- **THE TASK**
The result should be the listing below restated word for word, with images left out.

- **WORKING DATA**
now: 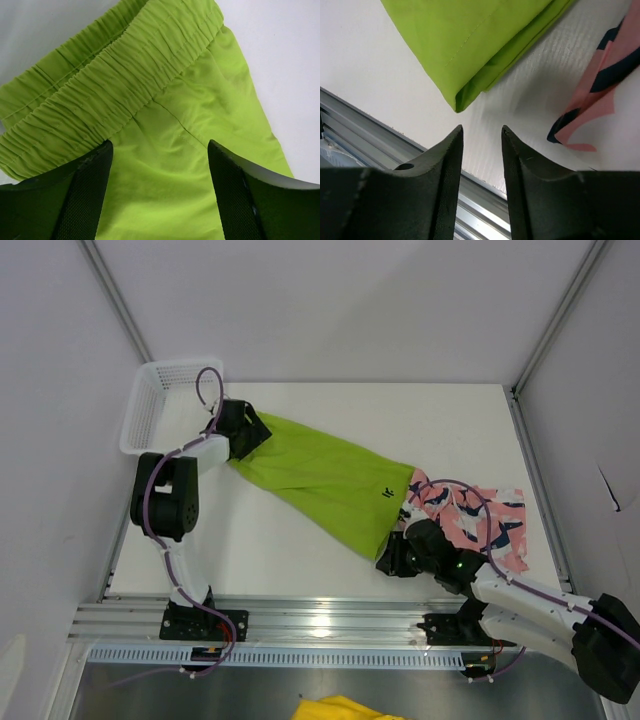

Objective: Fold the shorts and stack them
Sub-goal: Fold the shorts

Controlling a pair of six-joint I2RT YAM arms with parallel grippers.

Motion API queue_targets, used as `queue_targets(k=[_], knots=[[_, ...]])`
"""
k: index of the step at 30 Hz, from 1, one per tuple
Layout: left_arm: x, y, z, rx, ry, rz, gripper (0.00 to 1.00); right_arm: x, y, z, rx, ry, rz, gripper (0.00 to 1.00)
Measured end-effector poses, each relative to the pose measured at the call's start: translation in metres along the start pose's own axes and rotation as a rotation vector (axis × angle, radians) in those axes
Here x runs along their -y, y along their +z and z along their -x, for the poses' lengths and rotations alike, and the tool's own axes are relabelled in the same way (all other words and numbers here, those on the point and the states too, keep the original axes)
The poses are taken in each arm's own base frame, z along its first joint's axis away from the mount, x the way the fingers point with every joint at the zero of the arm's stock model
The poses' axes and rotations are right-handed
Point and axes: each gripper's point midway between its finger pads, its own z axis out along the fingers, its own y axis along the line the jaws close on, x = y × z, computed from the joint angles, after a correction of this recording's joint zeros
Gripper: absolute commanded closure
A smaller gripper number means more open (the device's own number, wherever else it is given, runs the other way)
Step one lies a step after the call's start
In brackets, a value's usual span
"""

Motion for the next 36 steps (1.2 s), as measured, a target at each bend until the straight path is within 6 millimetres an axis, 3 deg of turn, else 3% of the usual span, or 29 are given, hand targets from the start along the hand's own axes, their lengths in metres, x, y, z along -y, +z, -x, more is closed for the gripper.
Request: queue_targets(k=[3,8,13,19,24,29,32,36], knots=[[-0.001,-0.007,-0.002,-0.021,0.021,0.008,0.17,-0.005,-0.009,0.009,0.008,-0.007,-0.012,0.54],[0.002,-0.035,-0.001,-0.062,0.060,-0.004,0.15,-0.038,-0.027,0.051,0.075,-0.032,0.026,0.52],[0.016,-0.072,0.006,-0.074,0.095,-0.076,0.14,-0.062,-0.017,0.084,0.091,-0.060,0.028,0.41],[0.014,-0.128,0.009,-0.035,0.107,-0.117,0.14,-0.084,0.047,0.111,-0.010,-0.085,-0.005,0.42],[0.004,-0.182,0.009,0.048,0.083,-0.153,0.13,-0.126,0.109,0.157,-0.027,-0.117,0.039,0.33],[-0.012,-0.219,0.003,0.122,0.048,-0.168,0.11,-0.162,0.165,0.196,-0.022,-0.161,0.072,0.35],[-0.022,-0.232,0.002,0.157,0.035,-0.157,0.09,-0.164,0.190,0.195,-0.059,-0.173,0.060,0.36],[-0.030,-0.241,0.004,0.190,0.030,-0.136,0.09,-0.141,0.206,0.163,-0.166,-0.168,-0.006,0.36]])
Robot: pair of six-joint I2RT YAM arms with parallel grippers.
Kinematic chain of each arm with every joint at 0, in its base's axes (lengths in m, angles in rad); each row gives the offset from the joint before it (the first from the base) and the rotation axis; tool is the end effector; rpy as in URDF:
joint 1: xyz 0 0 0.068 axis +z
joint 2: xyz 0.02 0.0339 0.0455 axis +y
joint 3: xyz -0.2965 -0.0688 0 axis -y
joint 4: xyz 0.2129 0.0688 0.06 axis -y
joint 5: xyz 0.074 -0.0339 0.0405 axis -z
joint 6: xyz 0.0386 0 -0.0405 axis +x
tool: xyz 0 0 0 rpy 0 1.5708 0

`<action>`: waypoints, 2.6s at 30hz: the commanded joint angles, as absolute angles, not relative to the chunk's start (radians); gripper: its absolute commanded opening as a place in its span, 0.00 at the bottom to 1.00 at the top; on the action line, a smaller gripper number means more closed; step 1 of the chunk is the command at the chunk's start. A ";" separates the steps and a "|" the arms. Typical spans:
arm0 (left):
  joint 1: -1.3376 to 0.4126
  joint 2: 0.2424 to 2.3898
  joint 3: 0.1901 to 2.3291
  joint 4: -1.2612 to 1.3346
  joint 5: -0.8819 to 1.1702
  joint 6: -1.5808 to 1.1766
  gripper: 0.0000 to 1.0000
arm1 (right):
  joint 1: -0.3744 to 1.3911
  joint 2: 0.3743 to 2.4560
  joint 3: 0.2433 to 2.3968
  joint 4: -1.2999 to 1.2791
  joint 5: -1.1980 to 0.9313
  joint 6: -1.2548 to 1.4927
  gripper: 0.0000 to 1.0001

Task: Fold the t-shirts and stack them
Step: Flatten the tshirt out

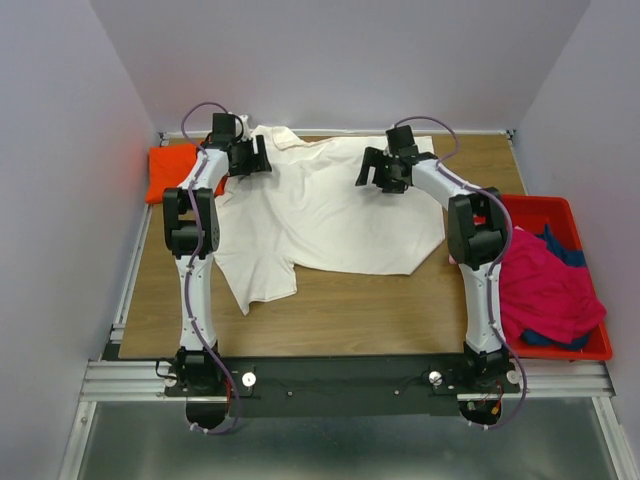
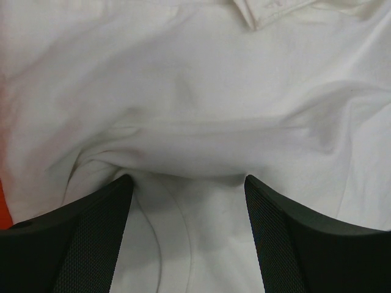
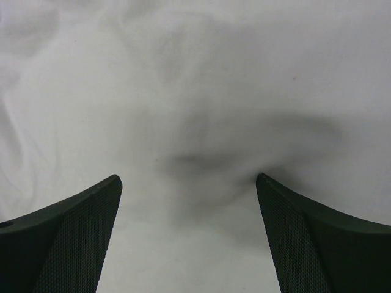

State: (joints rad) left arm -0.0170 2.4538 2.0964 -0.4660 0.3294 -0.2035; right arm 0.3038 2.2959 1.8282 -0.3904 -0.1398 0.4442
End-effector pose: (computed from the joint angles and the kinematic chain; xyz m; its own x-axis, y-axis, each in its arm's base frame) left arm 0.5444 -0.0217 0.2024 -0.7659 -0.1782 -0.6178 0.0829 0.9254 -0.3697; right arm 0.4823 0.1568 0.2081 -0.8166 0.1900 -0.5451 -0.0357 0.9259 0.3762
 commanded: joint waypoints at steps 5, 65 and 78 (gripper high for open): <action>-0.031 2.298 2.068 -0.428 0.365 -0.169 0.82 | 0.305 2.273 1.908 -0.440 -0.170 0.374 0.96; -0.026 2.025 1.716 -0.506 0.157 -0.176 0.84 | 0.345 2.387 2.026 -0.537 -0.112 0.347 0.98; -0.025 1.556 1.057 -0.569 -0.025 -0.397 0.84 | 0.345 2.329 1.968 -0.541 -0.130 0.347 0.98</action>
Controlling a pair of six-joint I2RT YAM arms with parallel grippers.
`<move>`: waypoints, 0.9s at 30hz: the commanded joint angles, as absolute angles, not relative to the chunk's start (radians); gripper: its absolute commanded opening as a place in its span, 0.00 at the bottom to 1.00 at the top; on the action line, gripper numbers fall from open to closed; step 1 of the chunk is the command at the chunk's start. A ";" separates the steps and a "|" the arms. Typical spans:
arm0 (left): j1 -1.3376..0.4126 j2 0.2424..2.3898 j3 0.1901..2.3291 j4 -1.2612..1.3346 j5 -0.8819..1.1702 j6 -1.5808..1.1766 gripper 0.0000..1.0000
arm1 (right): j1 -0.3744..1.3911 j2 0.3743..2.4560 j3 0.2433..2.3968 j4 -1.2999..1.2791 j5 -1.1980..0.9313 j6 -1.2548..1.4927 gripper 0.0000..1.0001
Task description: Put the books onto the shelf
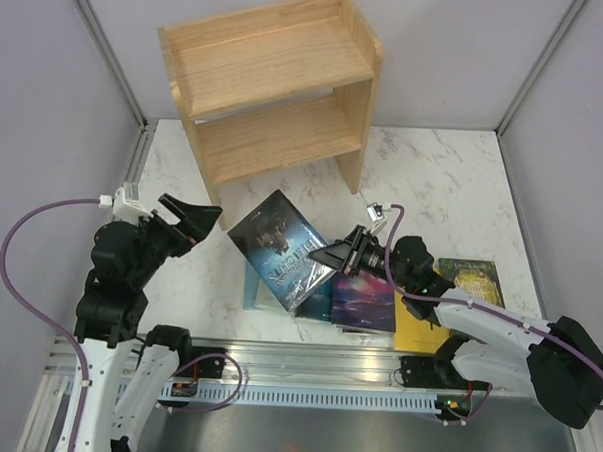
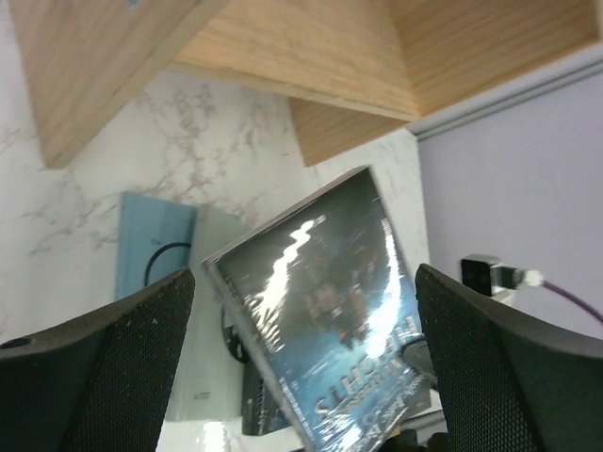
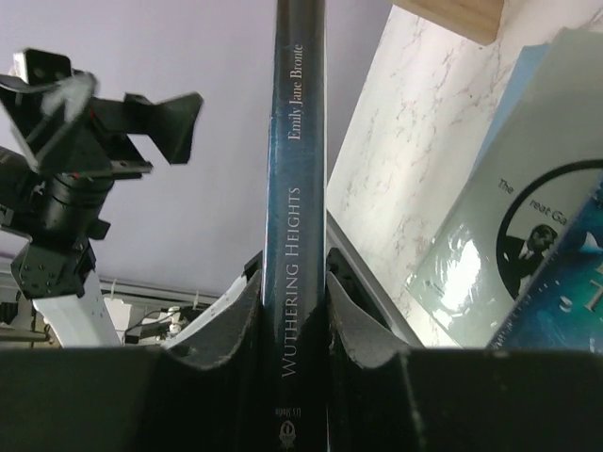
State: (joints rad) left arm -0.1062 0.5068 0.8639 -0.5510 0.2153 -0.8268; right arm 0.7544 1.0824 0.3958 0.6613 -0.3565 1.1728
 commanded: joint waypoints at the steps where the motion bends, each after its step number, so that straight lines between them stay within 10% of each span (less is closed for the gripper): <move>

- **COMPLETED EXERCISE**
now: 

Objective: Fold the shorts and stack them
Sub-goal: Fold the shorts

Controlling a pair of six-joint I2RT YAM arms with parallel grippers.

Motion API queue_targets, used as `queue_targets(k=[_], knots=[[_, ...]])`
"""
k: index of the step at 30 Hz, from 1, one per tuple
Layout: left_arm: x, y, z, rx, ry, rz, gripper (0.00 to 1.00); right_arm: x, y, z, rx, ry, rz, gripper (0.00 to 1.00)
Measured end-effector poses, each relative to the pose measured at the call's start: translation in metres along the start pose's own axes and rotation as a rotation vector (axis × angle, radians) in those axes
Here x runs along their -y, y along their +z and z along their -x, for the poses' lengths and rotations alike, and the tool's own axes are relabelled in the same way (all other words and numbers here, those on the point and the states too, keep the original axes)
The poses are taken in each arm's own base frame, z along its first joint's axis away from the mount, x the way the fingers point with every joint at the zero of the arm's stock model
The poses' axes and rotations are right-handed
Point and axes: each gripper's point midway between its finger pads, its own z axis out along the fingers, its own y axis along the line the jaws close on, x = y × z, computed from the joint angles, after a correction of this recording's joint zeros
Gripper: absolute commanded closure
A smaller gripper number means more open (the device's own number, wherever else it is given, runs the other way)
Step one lies a step after the call's start
In brackets, a value's usual span
"""

Motion for the next 36 steps (1.2 s), as measured, a target at each bend until the straight path is within 6 millimetres an axis, 3 deg of turn, else 3% of the usual span, or 29 are given, hand targets from the start along the hand's own axes, their lengths in metres, x, y, z along -y, +z, -x, more is closed for the gripper.
Request: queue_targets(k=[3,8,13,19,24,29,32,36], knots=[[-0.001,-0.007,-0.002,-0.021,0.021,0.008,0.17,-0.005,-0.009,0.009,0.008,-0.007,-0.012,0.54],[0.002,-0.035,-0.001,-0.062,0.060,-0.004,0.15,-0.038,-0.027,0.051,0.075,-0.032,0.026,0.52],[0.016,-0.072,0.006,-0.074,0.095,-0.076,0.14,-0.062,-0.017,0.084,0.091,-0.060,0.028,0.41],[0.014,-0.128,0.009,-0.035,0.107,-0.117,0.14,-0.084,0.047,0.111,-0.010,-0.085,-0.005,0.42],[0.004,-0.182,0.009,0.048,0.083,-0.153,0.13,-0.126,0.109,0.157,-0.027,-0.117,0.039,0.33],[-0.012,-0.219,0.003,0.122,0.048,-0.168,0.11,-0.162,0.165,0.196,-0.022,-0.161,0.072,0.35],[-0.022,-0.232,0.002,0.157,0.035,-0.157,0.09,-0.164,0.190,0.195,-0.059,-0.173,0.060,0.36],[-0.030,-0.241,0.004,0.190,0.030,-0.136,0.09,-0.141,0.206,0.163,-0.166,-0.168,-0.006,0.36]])
Robot: pair of six-joint I2RT YAM arms with parallel grippers.
Kinematic chain of each arm with every joint at 0, in its base's axes (lengths in m, angles in rad); each row gives the offset from the joint before it (the first from the base) and the rotation axis; tool is the end effector; rpy as in URDF:
joint 1: xyz 0 0 0.068 axis +z
joint 2: xyz 0.02 0.0339 0.0455 axis +y
joint 3: xyz -0.2965 -0.0688 0 axis -y
joint 4: xyz 0.2129 0.0688 0.06 axis -y
joint 5: xyz 0.074 -0.0339 0.0405 axis -z
joint 6: xyz 0.0386 0 -0.0405 axis +x
tool: xyz 0 0 0 rpy 0 1.5708 0

`<action>`: waypoints, 2.6s at 30hz: the commanded joint angles, as absolute angles, not relative to the chunk's start (radians); gripper: its absolute commanded opening as a place in its span, 0.00 at the bottom to 1.00 at the top; on the action line, a smaller gripper number means more closed; step 1 of the chunk is the command at the chunk's start. A ";" separates the steps and a "|" the arms. Typical spans:
arm0 (left):
  joint 1: -1.3376 to 0.4126
  joint 2: 0.2424 to 2.3898
  joint 3: 0.1901 to 2.3291
  joint 4: -1.2612 to 1.3346
  joint 5: -0.8819 to 1.1702
  joint 6: -1.5808 to 1.1766
  gripper: 0.0000 to 1.0000
arm1 (right):
  joint 1: -0.3744 to 1.3911
  joint 2: 0.3743 to 2.4560
  joint 3: 0.2433 to 2.3968
  joint 4: -1.2999 to 1.2791
  joint 5: -1.1980 to 0.9313
  joint 6: -1.2548 to 1.4927
  gripper: 0.0000 to 1.0001

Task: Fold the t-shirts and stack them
Step: Flatten the tshirt out


State: (joints rad) left arm -0.0170 2.4538 2.0964 -0.4660 0.3294 -0.2035; right arm 0.3038 2.2959 1.8282 -0.3904 -0.1398 0.4442
End-effector pose: (computed from the joint angles and the kinematic chain; xyz m; its own x-axis, y-axis, each in its arm's base frame) left arm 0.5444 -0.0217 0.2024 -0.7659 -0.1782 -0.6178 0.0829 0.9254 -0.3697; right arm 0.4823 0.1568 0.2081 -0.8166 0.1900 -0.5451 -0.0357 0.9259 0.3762
 commanded: joint waypoints at steps 5, 65 and 78 (gripper high for open): <action>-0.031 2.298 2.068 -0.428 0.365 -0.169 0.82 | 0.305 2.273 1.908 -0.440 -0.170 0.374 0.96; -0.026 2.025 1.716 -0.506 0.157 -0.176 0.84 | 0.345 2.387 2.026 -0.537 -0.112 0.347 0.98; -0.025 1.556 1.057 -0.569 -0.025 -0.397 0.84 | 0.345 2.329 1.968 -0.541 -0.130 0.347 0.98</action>
Controlling a pair of six-joint I2RT YAM arms with parallel grippers.
`<move>`: waypoints, 0.9s at 30hz: the commanded joint angles, as absolute angles, not relative to the chunk's start (radians); gripper: its absolute commanded opening as a place in its span, 0.00 at the bottom to 1.00 at the top; on the action line, gripper numbers fall from open to closed; step 1 of the chunk is the command at the chunk's start. A ";" separates the steps and a "|" the arms. Typical spans:
arm0 (left): j1 -1.3376..0.4126 j2 0.2424..2.3898 j3 0.1901..2.3291 j4 -1.2612..1.3346 j5 -0.8819..1.1702 j6 -1.5808..1.1766 gripper 0.0000..1.0000
arm1 (right): j1 -0.3744..1.3911 j2 0.3743..2.4560 j3 0.2433..2.3968 j4 -1.2999..1.2791 j5 -1.1980..0.9313 j6 -1.2548..1.4927 gripper 0.0000..1.0001
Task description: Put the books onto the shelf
State: (joints rad) left arm -0.1062 0.5068 0.8639 -0.5510 0.2153 -0.8268; right arm 0.7544 1.0824 0.3958 0.6613 -0.3565 1.1728
 commanded: joint waypoints at the steps where the motion bends, each after its step number, so that straight lines between them stay within 10% of each span (less is closed for the gripper): <move>

Besides the given answer, there is nothing more to add.